Spratt and Madeley, Crockery.

"Crockery," which pictures a woman made up of jugs, ewers, plates, teapot, and sauce boats, is also from Purcell's Lithographic Drawing Book.

The "Fruiterer" appears in Spratt and Madeley's Figures of Fun (1833). Here, a woman is depicted as a collection of grapes, melons, lemon, plums, cherries and strawberries.

Spratt and Madeley, The Fruiterer.

Each print is extremely rare, taken from books that have become excessively scare in all likelihood because they were broken up early on to individually sell the plates. Not a trace of Purcell's Lithographic Drawing Book is to be found in any library worldwide, nor is it recorded in any of the standard or unusual references. The only evidence for its existence is publisher Charles Tilt's advertisement for the book at the rear of Landscape Illustrations of the Waverly Novels (London 1831).

Of Figures of Fun, only a handful of copies have been accounted for, nearly all incomplete. Gumulchain, in the only reference that we have found for the book, describes it as "so rare that this is the only complete copy... that has come to our notice. The work is inspired by 17th century French engravings done in the same spirit."

Arcimboldo, The Librarian.

Yet in the sixteenth century Italian painter Giuseppe Arcimboldo (1527-1593) represented the human form with inanimate objects, some of which included tradesmen.

L'Armessin, Habit de Paticier (Dress of the confectioner).

In 1695, designer and engraver Nicolas de L'Armessin II's (1638-1694) Costumes Grotesques was published. A series of fantastic plates in which workers and professionals were depicted with the tools and objects of their trade as body parts, it is the work that Gumulchain refers to.

Martin Englebrecht, Un Chapetier (A Hatter).

In 1730 Martin Engelbrecht published Assemblage nouveau des manouvries habilles, a series of dessins humoristiques prints inspired by l'Armessin's.

And so with Spratt and Madeley we have England's answer to those earlier examples, all collectively known as "personification prints": the objects of trade assembled to create a personification of the trade. George Spratt and George E. Madeley had, earlier, in 1830, produced  prints in this genre, i.e. The Itinerant Apothecary

Spratt and Madeley, The Itinerant Apothecary.

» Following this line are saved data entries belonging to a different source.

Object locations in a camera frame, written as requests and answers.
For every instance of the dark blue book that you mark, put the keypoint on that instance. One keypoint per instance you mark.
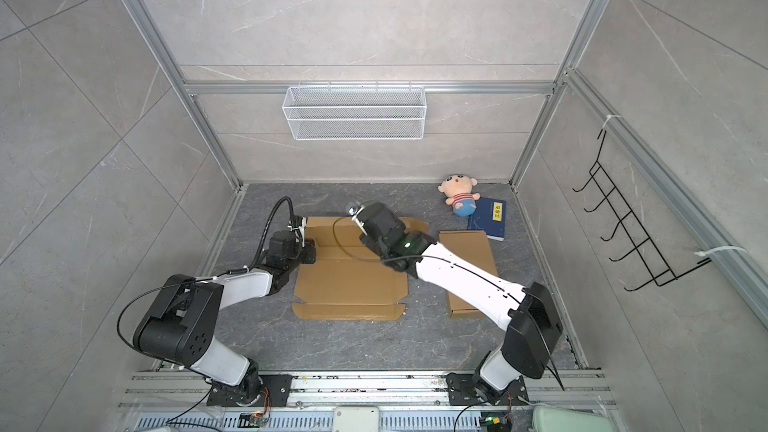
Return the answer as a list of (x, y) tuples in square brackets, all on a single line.
[(489, 217)]

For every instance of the white wire mesh basket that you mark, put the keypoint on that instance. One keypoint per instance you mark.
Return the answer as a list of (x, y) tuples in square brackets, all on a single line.
[(346, 113)]

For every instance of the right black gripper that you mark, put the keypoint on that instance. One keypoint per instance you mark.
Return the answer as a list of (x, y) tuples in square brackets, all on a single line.
[(367, 240)]

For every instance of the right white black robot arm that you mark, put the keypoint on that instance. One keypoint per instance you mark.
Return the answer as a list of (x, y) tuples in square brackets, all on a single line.
[(527, 314)]

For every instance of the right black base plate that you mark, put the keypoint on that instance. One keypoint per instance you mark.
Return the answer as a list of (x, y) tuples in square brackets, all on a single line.
[(469, 389)]

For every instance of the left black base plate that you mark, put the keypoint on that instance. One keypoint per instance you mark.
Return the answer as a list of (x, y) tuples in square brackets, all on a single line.
[(270, 389)]

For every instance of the pale green container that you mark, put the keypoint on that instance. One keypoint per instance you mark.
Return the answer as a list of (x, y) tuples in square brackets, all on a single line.
[(554, 419)]

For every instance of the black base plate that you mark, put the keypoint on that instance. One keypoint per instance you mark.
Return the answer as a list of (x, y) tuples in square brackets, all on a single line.
[(469, 389), (270, 389)]

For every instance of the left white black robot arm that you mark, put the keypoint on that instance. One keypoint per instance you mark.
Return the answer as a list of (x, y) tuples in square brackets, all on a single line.
[(179, 326)]

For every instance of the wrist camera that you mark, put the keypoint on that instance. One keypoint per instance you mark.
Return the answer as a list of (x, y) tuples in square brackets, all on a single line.
[(298, 227), (353, 209)]

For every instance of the brown cardboard box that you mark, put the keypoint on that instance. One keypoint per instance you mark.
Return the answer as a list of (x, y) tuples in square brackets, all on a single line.
[(473, 247)]

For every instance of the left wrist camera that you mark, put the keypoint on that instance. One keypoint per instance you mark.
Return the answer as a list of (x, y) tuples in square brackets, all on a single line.
[(298, 227)]

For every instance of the aluminium mounting rail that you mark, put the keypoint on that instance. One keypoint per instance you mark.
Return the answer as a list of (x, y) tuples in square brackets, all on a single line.
[(307, 390)]

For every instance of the brown cardboard sheet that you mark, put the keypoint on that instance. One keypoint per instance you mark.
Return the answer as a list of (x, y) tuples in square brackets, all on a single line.
[(347, 282)]

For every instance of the white electrical box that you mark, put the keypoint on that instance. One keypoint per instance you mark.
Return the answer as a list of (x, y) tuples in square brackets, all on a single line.
[(356, 419)]

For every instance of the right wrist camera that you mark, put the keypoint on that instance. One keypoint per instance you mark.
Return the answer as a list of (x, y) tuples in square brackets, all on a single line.
[(353, 209)]

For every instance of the black wire hook rack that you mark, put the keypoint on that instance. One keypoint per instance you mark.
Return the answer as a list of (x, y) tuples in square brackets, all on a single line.
[(625, 219)]

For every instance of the plush doll striped shirt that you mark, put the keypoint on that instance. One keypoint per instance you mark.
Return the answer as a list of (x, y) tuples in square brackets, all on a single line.
[(459, 193)]

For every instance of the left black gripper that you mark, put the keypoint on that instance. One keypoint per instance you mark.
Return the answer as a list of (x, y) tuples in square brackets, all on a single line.
[(310, 248)]

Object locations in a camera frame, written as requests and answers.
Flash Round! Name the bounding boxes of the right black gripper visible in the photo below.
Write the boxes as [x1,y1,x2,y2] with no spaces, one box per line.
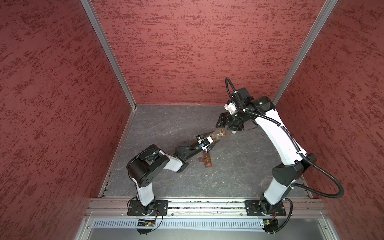
[216,106,253,131]

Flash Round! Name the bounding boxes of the amber glass pill jar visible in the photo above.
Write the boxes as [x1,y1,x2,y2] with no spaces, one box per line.
[211,129,227,142]

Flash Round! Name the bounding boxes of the brown pill organizer strip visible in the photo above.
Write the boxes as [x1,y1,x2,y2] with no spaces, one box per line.
[198,152,212,168]

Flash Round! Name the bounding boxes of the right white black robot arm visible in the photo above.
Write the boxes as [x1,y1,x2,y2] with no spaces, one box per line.
[216,88,309,216]

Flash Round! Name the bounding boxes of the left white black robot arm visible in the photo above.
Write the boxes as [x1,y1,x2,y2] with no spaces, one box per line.
[127,129,226,216]

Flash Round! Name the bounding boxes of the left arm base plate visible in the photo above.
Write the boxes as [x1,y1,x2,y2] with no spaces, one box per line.
[127,199,169,217]

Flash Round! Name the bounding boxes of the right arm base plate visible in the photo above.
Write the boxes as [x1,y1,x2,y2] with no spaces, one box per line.
[244,200,287,218]

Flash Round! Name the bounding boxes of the white slotted cable duct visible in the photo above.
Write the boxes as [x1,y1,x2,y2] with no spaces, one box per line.
[92,218,264,232]

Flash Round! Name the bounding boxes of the aluminium front rail frame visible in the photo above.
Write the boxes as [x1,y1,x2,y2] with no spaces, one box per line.
[85,198,329,220]

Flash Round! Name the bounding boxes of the right aluminium corner post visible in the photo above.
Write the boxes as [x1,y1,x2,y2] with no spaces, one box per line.
[272,0,338,105]

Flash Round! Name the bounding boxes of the aluminium corner post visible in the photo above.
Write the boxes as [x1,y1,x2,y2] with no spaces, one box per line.
[272,0,338,105]
[81,0,137,111]

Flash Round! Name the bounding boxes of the left aluminium corner post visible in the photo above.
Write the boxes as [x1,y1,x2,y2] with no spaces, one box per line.
[81,0,137,111]

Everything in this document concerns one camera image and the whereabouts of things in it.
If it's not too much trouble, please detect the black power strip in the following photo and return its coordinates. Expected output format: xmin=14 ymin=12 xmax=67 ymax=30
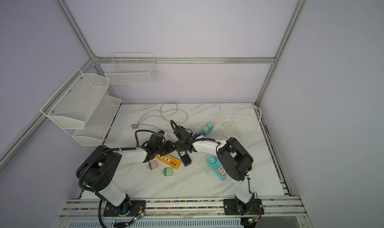
xmin=175 ymin=142 xmax=192 ymax=167

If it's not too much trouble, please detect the blue power strip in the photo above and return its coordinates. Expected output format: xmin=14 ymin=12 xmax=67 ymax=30
xmin=200 ymin=126 xmax=213 ymax=137

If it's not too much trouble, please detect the orange power strip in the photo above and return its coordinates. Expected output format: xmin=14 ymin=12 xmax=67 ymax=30
xmin=156 ymin=155 xmax=181 ymax=170

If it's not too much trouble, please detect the pink adapter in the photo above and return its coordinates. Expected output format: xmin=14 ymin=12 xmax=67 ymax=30
xmin=147 ymin=161 xmax=158 ymax=170
xmin=218 ymin=167 xmax=226 ymax=176

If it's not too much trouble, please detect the green adapter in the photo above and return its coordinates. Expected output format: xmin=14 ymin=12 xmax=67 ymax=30
xmin=162 ymin=168 xmax=174 ymax=177

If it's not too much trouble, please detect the teal adapter strip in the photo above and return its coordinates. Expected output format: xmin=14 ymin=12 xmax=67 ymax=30
xmin=207 ymin=122 xmax=214 ymax=130

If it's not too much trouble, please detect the teal power strip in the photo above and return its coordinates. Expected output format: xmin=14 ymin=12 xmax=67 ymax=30
xmin=206 ymin=156 xmax=227 ymax=181

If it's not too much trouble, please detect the teal adapter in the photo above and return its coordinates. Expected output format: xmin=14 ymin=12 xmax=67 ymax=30
xmin=208 ymin=156 xmax=216 ymax=165

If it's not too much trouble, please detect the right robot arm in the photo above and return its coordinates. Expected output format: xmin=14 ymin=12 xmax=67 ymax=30
xmin=170 ymin=120 xmax=258 ymax=215

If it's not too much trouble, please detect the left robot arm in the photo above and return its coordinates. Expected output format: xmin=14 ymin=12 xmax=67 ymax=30
xmin=76 ymin=130 xmax=176 ymax=216

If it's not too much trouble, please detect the green adapter far strip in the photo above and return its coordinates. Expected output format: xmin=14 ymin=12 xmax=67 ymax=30
xmin=202 ymin=126 xmax=210 ymax=134

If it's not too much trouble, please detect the white mesh two-tier shelf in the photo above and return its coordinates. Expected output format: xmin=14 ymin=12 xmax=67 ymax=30
xmin=41 ymin=69 xmax=121 ymax=147

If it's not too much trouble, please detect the grey cable with plug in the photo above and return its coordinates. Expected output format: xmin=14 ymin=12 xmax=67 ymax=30
xmin=130 ymin=100 xmax=189 ymax=133

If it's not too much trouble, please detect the white coiled cable right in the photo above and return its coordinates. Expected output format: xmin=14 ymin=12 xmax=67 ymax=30
xmin=212 ymin=105 xmax=263 ymax=141

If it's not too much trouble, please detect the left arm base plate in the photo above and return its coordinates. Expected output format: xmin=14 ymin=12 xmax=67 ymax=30
xmin=103 ymin=200 xmax=146 ymax=217

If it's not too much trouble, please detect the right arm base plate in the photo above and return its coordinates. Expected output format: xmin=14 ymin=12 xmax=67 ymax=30
xmin=223 ymin=199 xmax=265 ymax=216

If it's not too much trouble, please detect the white wire basket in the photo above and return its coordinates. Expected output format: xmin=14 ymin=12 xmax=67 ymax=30
xmin=105 ymin=52 xmax=157 ymax=85

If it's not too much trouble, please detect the aluminium frame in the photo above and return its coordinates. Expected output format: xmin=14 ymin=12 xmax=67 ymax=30
xmin=1 ymin=0 xmax=308 ymax=179

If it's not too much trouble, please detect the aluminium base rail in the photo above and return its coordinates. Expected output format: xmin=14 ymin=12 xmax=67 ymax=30
xmin=55 ymin=196 xmax=313 ymax=228

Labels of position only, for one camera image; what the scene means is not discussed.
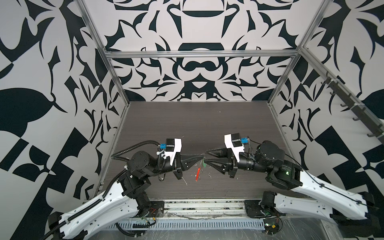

 Medeley was a British artist and lithographer active 1826-1854.  Spratt was a British illustrator and surgeon-accoucheur (male midwife), active as an artist 1830-1833, whose Obstetrical Tables (1830) was noteworthy for his use of multiple super-imposed sheets of paper to create a anatomical pop-up effect not unlike that used by Vesalius in 1538.

Publisher Charles Tilt (1797-1861), active 1826-1840, was an English bookseller who appears to have specialized in publishing satiric and humorous prints. He issued the satiric caricatures of Henry Heath, and co-published Le Pointevin's classic, Les Diables de Lithographies (1832).

The Spratt and Madeley prints are not unusual to find as modern glicé prints. They are quite scarce, however, in their original lithographic form.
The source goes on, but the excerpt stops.